- **Instructions for the task**: One range is to be output from the listing below, exactly as written: the line with "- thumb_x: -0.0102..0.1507" to the line with "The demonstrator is", both kept.

- **Information shown**:

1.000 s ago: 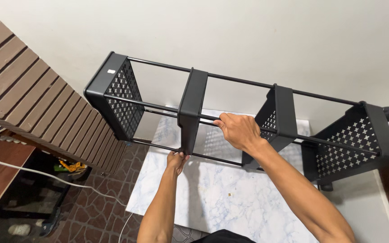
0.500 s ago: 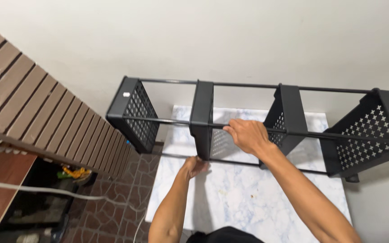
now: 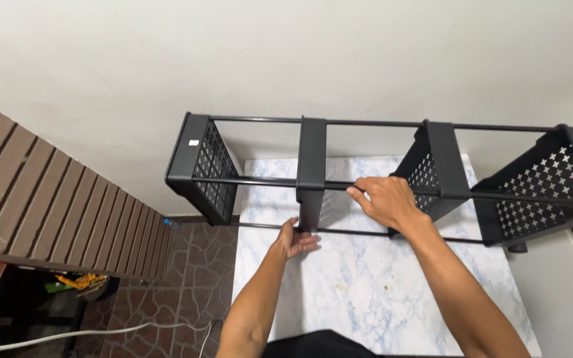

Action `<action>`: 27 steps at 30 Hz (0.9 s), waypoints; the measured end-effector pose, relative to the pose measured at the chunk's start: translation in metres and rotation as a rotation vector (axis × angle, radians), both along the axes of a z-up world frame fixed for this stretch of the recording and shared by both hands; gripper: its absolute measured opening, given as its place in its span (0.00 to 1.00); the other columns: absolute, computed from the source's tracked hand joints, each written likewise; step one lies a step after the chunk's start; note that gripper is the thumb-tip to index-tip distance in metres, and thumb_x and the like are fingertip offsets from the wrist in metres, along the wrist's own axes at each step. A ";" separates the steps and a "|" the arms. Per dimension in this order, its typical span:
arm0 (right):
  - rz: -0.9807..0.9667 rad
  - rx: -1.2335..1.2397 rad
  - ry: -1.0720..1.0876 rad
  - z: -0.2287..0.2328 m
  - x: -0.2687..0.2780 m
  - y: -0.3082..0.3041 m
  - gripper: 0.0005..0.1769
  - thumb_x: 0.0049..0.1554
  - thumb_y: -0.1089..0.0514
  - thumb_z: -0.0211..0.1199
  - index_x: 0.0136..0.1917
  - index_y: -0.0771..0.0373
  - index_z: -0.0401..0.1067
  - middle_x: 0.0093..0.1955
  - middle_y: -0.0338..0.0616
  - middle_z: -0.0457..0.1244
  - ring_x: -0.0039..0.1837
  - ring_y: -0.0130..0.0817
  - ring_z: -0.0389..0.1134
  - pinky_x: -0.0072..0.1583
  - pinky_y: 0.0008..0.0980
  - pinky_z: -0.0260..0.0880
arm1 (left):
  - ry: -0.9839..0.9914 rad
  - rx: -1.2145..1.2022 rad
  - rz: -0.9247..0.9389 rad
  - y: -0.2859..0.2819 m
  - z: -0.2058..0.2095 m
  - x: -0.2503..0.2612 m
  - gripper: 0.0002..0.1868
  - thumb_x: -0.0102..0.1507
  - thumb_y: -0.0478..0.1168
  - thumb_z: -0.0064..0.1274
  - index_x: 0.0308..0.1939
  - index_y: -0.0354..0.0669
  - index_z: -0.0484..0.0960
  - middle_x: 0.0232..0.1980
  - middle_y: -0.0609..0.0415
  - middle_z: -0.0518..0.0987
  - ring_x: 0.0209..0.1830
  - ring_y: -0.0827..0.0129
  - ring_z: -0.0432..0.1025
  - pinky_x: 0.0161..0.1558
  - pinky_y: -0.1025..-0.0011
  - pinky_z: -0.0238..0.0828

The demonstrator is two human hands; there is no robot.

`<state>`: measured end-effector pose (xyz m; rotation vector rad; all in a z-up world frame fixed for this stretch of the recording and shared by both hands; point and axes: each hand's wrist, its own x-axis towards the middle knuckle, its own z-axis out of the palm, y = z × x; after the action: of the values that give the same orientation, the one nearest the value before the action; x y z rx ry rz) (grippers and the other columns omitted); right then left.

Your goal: The person disassembles a three-tier black plastic rolling cart on a marble-topped table. They remove the top basket, then detach the vertical support rods from the basket frames one by one, placing the removed parts on the table.

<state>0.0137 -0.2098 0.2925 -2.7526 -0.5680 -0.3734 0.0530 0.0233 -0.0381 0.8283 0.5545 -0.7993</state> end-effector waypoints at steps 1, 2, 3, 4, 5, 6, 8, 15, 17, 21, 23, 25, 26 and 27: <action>-0.022 -0.009 0.023 -0.002 0.000 0.001 0.22 0.61 0.41 0.58 0.40 0.61 0.78 0.33 0.46 0.69 0.34 0.49 0.69 0.39 0.47 0.68 | -0.027 -0.004 -0.033 -0.001 -0.002 0.005 0.36 0.71 0.50 0.30 0.75 0.23 0.53 0.71 0.25 0.60 0.60 0.41 0.72 0.54 0.45 0.78; -0.043 -0.018 0.045 -0.004 0.000 0.002 0.23 0.60 0.40 0.59 0.40 0.61 0.79 0.31 0.46 0.68 0.33 0.49 0.68 0.38 0.46 0.68 | -0.055 -0.008 -0.066 -0.001 -0.005 0.007 0.34 0.73 0.50 0.30 0.75 0.24 0.56 0.70 0.26 0.62 0.59 0.43 0.73 0.54 0.48 0.80; -0.064 -0.028 0.060 -0.004 0.003 0.003 0.24 0.59 0.39 0.60 0.39 0.61 0.79 0.30 0.45 0.68 0.31 0.48 0.68 0.37 0.45 0.67 | -0.048 -0.008 -0.044 -0.001 -0.007 0.012 0.32 0.73 0.47 0.28 0.74 0.24 0.57 0.69 0.25 0.64 0.58 0.44 0.75 0.54 0.51 0.79; -0.072 -0.031 0.053 -0.003 0.005 0.003 0.24 0.59 0.39 0.60 0.39 0.61 0.79 0.29 0.45 0.68 0.31 0.47 0.68 0.36 0.45 0.67 | -0.041 -0.008 -0.023 -0.002 -0.008 0.017 0.30 0.74 0.45 0.26 0.74 0.24 0.58 0.69 0.24 0.66 0.57 0.44 0.76 0.53 0.54 0.78; -0.077 -0.035 0.051 -0.003 0.006 0.003 0.24 0.58 0.39 0.61 0.39 0.60 0.80 0.28 0.45 0.67 0.31 0.47 0.68 0.36 0.44 0.67 | -0.029 -0.009 0.002 -0.004 -0.011 0.018 0.28 0.75 0.42 0.24 0.73 0.25 0.59 0.68 0.23 0.68 0.56 0.45 0.77 0.53 0.57 0.78; -0.081 -0.038 0.049 -0.003 0.006 0.002 0.24 0.57 0.38 0.61 0.38 0.60 0.80 0.27 0.45 0.67 0.30 0.46 0.68 0.36 0.43 0.67 | -0.016 0.004 0.014 -0.005 -0.014 0.018 0.27 0.75 0.42 0.24 0.73 0.26 0.58 0.67 0.23 0.68 0.57 0.44 0.77 0.53 0.58 0.77; -0.094 -0.052 0.068 -0.001 0.009 0.002 0.25 0.57 0.37 0.60 0.39 0.60 0.81 0.27 0.46 0.67 0.31 0.46 0.68 0.37 0.44 0.68 | 0.005 0.032 0.035 -0.008 -0.018 0.020 0.25 0.76 0.41 0.24 0.73 0.30 0.55 0.66 0.23 0.68 0.58 0.44 0.77 0.55 0.60 0.76; -0.127 -0.161 0.348 0.018 0.019 0.005 0.31 0.56 0.32 0.57 0.42 0.62 0.81 0.28 0.50 0.68 0.37 0.53 0.71 0.44 0.49 0.71 | -0.097 0.073 -0.073 -0.018 -0.020 0.017 0.30 0.75 0.45 0.22 0.72 0.24 0.60 0.64 0.27 0.70 0.54 0.45 0.78 0.49 0.58 0.79; -0.167 -0.172 0.390 0.025 0.019 0.010 0.30 0.57 0.33 0.57 0.43 0.62 0.80 0.31 0.53 0.69 0.40 0.53 0.71 0.46 0.49 0.71 | -0.103 0.087 -0.086 -0.017 -0.017 0.015 0.29 0.73 0.47 0.22 0.72 0.31 0.59 0.63 0.26 0.68 0.55 0.43 0.77 0.50 0.57 0.79; -0.223 -0.010 0.257 0.034 0.021 0.028 0.26 0.58 0.38 0.61 0.44 0.65 0.77 0.42 0.51 0.69 0.47 0.52 0.71 0.48 0.50 0.70 | -0.058 0.131 -0.056 -0.016 -0.011 0.008 0.33 0.75 0.53 0.29 0.70 0.23 0.58 0.63 0.26 0.67 0.54 0.40 0.76 0.50 0.47 0.80; -0.117 0.029 0.039 0.033 0.021 0.041 0.22 0.58 0.42 0.64 0.46 0.65 0.75 0.44 0.52 0.66 0.49 0.52 0.68 0.50 0.49 0.69 | -0.043 0.171 -0.073 -0.011 -0.011 0.005 0.35 0.76 0.55 0.32 0.70 0.22 0.55 0.63 0.25 0.68 0.54 0.41 0.77 0.50 0.47 0.77; -0.023 0.085 -0.092 0.031 0.022 0.059 0.19 0.58 0.46 0.67 0.47 0.65 0.74 0.46 0.52 0.64 0.51 0.52 0.66 0.52 0.48 0.68 | -0.124 0.169 -0.134 0.002 -0.011 -0.001 0.30 0.75 0.51 0.37 0.70 0.27 0.59 0.64 0.30 0.69 0.53 0.46 0.77 0.50 0.46 0.80; 0.021 0.121 -0.113 0.029 0.025 0.070 0.18 0.58 0.47 0.68 0.47 0.65 0.73 0.47 0.51 0.63 0.51 0.51 0.66 0.53 0.47 0.67 | -0.164 0.168 -0.165 0.011 -0.011 -0.004 0.28 0.75 0.49 0.39 0.71 0.29 0.61 0.65 0.33 0.69 0.52 0.48 0.77 0.50 0.46 0.81; 0.064 0.157 -0.135 0.027 0.026 0.082 0.17 0.58 0.49 0.68 0.48 0.65 0.73 0.47 0.50 0.63 0.52 0.51 0.65 0.54 0.47 0.66 | -0.171 0.195 -0.166 0.021 -0.010 -0.007 0.27 0.74 0.48 0.38 0.70 0.31 0.63 0.65 0.36 0.70 0.52 0.50 0.78 0.49 0.48 0.82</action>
<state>0.0397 -0.1276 0.3193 -2.5666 -0.6296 -0.5671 0.0461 0.0446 -0.0484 1.1224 0.4194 -0.8247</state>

- **Finished task**:
  - thumb_x: -0.0102..0.1507
  - thumb_y: -0.0478..0.1168
  - thumb_z: -0.0064..0.1274
  - index_x: 0.0308..0.1939
  - index_y: -0.0354..0.0669
  - index_z: -0.0484..0.0960
  - middle_x: 0.0232..0.1980
  - middle_y: -0.0609..0.0415
  - middle_z: -0.0518..0.0987
  - ring_x: 0.0209..0.1830
  - ring_y: -0.0827..0.0129
  - ring_z: -0.0432..0.1025
  - pinky_x: 0.0161..0.1558
  - pinky_y: -0.1025..-0.0011
  - pinky_z: -0.0238..0.0828

The demonstrator is two human hands; there is no robot.

The exercise asks for nothing more than this.